[<prev] [next>] [<thread-prev] [day] [month] [year] [list]
Message-ID: <20200409081051.el65ngp4cixyhdqd@yavin.dot.cyphar.com>
Date: Thu, 9 Apr 2020 18:10:51 +1000
From: Aleksa Sarai <cyphar@...har.com>
To: Josh Triplett <josh@...htriplett.org>
Cc: linux-fsdevel@...r.kernel.org, linux-kernel@...r.kernel.org,
io-uring@...r.kernel.org, linux-arch@...r.kernel.org,
Alexander Viro <viro@...iv.linux.org.uk>,
Arnd Bergmann <arnd@...db.de>, Jens Axboe <axboe@...nel.dk>
Subject: Re: [PATCH v3 2/3] fs: openat2: Extend open_how to allow
userspace-selected fds
On 2020-04-08, Aleksa Sarai <cyphar@...har.com> wrote:
> On 2020-04-07, Josh Triplett <josh@...htriplett.org> wrote:
> > Inspired by the X protocol's handling of XIDs, allow userspace to select
> > the file descriptor opened by openat2, so that it can use the resulting
> > file descriptor in subsequent system calls without waiting for the
> > response to openat2.
> >
> > In io_uring, this allows sequences like openat2/read/close without
> > waiting for the openat2 to complete.

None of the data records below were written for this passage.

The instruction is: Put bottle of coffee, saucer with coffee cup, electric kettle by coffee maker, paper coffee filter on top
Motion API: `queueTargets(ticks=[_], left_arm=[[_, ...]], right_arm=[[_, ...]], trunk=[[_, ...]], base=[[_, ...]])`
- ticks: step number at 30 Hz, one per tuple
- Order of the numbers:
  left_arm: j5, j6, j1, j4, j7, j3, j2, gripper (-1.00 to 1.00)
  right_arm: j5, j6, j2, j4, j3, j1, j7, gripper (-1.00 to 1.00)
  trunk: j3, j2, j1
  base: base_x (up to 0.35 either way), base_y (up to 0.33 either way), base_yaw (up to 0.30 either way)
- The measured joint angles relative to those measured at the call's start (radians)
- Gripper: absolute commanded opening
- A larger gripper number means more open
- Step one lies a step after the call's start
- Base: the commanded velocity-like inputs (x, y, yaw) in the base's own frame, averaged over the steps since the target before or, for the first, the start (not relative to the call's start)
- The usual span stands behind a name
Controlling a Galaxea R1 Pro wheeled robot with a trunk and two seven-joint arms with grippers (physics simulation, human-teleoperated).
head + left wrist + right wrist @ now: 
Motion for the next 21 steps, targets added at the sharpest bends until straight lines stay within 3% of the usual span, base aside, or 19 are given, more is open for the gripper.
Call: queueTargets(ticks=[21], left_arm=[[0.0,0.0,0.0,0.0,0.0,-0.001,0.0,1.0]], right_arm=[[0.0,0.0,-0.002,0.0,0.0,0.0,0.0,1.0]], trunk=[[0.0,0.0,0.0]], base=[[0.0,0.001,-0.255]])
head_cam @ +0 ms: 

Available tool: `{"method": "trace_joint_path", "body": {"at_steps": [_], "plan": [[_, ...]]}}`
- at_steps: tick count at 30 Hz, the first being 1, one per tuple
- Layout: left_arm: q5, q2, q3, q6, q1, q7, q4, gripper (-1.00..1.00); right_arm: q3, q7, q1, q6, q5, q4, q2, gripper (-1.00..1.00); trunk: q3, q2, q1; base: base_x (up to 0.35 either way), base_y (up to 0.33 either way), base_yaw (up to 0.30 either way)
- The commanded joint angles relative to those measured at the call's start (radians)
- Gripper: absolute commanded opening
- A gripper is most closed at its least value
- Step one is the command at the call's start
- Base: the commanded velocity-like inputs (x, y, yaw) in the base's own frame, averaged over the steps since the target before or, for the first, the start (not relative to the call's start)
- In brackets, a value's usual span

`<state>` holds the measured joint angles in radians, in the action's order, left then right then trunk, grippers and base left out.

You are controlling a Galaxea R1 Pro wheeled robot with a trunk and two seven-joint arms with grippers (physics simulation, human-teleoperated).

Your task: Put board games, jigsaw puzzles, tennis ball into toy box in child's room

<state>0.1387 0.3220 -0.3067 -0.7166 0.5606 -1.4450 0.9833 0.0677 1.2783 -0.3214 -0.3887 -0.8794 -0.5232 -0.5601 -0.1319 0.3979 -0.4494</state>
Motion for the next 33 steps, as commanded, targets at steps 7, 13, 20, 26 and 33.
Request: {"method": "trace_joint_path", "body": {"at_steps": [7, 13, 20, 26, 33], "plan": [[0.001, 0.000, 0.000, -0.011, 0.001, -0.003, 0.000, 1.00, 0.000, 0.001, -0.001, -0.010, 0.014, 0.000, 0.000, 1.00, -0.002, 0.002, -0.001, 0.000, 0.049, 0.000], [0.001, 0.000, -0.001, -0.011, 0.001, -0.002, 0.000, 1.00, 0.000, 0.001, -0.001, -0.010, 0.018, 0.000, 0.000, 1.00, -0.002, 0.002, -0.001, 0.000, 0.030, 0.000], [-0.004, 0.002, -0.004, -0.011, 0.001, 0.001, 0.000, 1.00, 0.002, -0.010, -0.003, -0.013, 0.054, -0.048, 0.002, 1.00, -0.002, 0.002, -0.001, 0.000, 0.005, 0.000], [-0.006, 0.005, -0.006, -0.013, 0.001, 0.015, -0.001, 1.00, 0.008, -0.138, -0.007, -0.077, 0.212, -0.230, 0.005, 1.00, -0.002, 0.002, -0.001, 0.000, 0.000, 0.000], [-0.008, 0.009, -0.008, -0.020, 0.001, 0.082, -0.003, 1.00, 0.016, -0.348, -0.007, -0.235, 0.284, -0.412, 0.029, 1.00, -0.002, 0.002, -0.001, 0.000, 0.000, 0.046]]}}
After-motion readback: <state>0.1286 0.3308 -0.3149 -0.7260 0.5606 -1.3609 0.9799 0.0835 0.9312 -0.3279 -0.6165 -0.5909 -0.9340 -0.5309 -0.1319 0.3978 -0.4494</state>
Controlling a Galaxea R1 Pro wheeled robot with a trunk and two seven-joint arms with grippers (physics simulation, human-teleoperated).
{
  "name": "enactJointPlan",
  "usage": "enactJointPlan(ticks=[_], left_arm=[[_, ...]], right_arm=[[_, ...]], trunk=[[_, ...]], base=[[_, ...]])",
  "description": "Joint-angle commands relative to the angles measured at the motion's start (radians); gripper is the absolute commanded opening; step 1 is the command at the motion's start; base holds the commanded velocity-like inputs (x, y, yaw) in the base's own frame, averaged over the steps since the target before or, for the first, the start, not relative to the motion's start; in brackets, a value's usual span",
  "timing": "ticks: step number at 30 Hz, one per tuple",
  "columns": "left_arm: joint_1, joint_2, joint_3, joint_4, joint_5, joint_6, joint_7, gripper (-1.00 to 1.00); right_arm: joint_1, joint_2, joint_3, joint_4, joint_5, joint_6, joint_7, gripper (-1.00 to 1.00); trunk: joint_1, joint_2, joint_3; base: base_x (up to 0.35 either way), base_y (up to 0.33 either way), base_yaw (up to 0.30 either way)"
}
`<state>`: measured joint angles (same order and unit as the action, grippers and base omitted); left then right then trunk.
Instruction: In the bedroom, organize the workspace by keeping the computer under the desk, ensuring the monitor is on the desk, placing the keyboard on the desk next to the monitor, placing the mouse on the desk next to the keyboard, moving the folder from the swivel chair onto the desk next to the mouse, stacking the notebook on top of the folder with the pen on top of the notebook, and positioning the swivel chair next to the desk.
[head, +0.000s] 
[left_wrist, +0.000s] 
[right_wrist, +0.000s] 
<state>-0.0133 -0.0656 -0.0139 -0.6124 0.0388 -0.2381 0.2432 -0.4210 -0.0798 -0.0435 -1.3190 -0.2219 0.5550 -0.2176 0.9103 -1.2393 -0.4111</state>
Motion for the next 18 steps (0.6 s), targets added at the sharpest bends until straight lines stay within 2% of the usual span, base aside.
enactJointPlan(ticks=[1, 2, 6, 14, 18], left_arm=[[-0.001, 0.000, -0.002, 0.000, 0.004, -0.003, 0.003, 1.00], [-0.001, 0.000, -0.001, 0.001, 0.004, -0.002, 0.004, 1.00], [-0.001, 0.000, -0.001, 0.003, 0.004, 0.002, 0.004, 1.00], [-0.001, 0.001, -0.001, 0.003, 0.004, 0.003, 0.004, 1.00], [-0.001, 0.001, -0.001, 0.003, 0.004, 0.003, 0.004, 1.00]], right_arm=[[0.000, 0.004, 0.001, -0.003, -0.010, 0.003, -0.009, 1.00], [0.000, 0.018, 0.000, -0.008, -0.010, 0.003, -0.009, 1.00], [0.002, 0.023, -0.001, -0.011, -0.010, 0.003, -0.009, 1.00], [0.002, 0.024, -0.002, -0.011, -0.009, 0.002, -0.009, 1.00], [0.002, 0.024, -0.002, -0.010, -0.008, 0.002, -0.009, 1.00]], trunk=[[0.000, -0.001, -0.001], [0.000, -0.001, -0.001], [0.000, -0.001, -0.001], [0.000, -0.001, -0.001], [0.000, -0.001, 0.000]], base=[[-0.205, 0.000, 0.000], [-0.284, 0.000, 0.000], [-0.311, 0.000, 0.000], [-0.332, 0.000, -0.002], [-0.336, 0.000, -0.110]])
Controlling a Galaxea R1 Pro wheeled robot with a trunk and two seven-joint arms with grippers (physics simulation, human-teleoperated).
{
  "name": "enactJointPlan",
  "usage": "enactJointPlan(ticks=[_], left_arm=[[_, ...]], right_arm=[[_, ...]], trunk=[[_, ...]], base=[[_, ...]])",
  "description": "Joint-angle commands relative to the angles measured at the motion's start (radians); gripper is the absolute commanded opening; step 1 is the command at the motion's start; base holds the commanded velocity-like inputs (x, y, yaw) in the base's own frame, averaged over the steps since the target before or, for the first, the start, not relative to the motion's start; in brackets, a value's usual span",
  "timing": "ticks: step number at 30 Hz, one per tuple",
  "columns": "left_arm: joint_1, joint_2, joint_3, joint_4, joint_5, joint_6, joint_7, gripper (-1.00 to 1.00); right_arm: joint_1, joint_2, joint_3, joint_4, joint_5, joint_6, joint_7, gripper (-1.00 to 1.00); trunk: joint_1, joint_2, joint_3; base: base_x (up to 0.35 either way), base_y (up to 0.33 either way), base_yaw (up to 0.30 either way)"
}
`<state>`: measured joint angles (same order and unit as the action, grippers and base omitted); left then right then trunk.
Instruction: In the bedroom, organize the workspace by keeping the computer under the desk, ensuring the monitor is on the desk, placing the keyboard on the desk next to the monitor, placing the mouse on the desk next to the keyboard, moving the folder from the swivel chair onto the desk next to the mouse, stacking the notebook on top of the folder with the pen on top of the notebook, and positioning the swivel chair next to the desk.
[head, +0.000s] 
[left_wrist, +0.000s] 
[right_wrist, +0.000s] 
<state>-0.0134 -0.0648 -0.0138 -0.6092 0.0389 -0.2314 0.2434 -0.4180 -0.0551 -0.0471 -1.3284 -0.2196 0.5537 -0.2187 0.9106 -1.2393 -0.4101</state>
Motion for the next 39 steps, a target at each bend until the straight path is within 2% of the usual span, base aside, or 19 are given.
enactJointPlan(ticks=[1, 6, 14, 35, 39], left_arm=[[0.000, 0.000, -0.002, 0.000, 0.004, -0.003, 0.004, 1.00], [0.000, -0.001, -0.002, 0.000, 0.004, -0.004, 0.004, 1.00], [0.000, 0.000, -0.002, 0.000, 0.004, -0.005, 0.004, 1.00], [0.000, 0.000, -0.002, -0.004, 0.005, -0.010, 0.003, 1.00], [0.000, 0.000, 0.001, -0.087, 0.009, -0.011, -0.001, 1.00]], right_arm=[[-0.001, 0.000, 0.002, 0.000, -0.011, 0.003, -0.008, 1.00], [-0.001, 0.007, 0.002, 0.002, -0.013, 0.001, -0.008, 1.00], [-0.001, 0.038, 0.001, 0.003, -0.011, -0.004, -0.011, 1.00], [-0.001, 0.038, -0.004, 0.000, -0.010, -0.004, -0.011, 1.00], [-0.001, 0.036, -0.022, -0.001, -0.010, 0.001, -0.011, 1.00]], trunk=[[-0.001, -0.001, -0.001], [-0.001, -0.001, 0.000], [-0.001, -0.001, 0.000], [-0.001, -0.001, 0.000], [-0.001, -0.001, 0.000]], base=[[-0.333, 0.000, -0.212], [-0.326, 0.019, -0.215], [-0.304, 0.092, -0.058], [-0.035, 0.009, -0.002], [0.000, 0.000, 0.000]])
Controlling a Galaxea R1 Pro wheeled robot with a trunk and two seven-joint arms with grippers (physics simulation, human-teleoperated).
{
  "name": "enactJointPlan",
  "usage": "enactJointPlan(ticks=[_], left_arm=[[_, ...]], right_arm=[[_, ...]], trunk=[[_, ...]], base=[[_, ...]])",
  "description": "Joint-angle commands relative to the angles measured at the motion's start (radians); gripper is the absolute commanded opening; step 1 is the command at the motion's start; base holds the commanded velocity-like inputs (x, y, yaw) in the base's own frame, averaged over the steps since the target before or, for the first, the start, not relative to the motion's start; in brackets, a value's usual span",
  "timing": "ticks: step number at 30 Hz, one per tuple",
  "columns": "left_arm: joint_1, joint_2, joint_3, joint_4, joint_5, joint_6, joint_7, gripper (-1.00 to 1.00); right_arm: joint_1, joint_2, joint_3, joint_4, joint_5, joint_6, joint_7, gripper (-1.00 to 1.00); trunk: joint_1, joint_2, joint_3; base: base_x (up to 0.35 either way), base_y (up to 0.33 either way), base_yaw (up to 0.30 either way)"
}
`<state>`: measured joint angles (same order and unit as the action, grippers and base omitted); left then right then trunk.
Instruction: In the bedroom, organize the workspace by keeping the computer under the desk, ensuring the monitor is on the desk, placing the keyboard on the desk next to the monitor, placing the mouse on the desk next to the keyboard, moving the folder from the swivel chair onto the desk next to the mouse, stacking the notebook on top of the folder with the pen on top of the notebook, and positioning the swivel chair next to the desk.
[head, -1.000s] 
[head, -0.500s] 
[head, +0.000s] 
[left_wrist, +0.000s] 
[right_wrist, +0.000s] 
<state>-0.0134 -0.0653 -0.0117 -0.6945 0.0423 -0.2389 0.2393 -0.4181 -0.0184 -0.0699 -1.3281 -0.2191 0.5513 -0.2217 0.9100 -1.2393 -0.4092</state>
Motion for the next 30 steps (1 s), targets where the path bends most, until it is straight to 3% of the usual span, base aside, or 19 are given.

Multiple such sequences can
> > overlap, as long as each uses a distinct file descriptor.
> >
> > Add a new O_SPECIFIC_FD open flag to enable this behavior, only accepted
> > by openat2 for now (ignored by open/openat like all unknown flags). Add
> > an fd field to struct open_how (along with appropriate padding, and
> > verify that the padding is 0 to allow replacing the padding with a field
> > in the future).
> >
> > The file table has a corresponding new function
> > get_specific_unused_fd_flags, which gets the specified file descriptor
> > if O_SPECIFIC_FD is set (and the fd isn't -1); otherwise it falls back
> > to get_unused_fd_flags, to simplify callers.
>
> >
> > The specified file descriptor must not already be open; if it is,
> > get_specific_unused_fd_flags will fail with -EBUSY. This helps catch
> > userspace errors.
> >
> > When O_SPECIFIC_FD is set, and fd is not -1, openat2 will use the
> > specified file descriptor rather than finding the lowest available one.
> >
> > Test program:
> >
> > #include <err.h>
> > #include <fcntl.h>
> > #include <stdio.h>
> > #include <unistd.h>
> >
> > int main(void)
> > {
> > struct open_how how = {
> > .flags = O_RDONLY | O_SPECIFIC_FD,
> > .fd = 42
> > };
> > int fd = openat2(AT_FDCWD, "/dev/null", &how, sizeof(how));
> > if (fd < 0)
> > err(1, "openat2");
> > printf("fd=%d\n", fd); // prints fd=42
> > return 0;
> > }
> >
> > Signed-off-by: Josh Triplett <josh@...htriplett.org>
> > Signed-off-by: Jens Axboe <axboe@...nel.dk>
>
> Maybe I'm misunderstanding something, but this Signed-off-by looks
> strange -- was it Co-developed-by Jens?
>
> > ---
> > fs/fcntl.c | 2 +-
> > fs/file.c | 39 ++++++++++++++++++++++++++++++++
> > fs/io_uring.c | 3 ++-
> > fs/open.c | 6 +++--
> > include/linux/fcntl.h | 5 ++--
> > include/linux/file.h | 3 +++
> > include/uapi/asm-generic/fcntl.h | 4 ++++
> > include/uapi/linux/openat2.h | 2 ++
> > 8 files changed, 58 insertions(+), 6 deletions(-)
> >
> > diff --git a/fs/fcntl.c b/fs/fcntl.c
> > index 2e4c0fa2074b..0357ad667563 100644
> > --- a/fs/fcntl.c
> > +++ b/fs/fcntl.c
> > @@ -1033,7 +1033,7 @@ static int __init fcntl_init(void)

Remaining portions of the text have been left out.